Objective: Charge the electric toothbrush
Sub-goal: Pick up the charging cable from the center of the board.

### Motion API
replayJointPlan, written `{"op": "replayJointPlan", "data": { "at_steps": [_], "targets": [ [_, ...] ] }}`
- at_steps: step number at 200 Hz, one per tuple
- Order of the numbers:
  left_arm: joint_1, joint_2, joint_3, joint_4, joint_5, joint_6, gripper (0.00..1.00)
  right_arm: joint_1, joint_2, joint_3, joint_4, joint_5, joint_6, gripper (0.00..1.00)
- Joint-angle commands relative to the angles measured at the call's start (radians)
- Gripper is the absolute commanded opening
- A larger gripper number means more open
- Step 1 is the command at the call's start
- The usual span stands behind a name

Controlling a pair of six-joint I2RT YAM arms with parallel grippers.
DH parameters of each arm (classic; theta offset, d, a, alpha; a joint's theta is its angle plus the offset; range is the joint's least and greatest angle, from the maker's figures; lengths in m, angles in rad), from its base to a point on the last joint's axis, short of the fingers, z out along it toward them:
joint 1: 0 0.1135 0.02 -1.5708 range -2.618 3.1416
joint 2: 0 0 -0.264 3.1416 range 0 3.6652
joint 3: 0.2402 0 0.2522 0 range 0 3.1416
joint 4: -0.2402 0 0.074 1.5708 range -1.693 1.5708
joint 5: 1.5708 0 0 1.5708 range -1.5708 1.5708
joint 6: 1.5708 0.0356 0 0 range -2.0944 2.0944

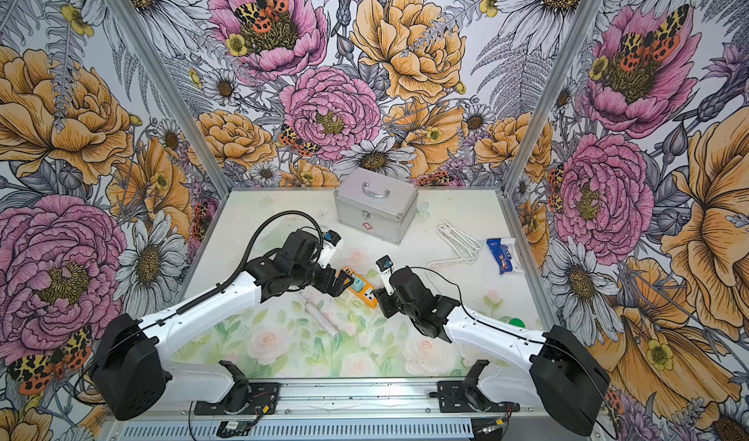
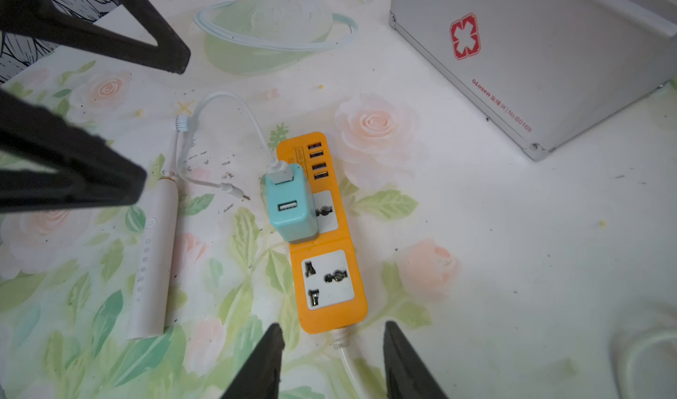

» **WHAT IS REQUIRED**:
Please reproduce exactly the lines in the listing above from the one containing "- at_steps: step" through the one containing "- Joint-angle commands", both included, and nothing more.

» **EXERCISE OUTPUT**:
- at_steps: step number at 200 Hz, one per tuple
- Order of the numbers:
  left_arm: joint_1, joint_2, joint_3, joint_4, joint_5, joint_6, gripper (0.00..1.00)
  right_arm: joint_1, joint_2, joint_3, joint_4, joint_5, joint_6, gripper (0.00..1.00)
- Joint-angle commands relative to the angles measured at the call's start (radians)

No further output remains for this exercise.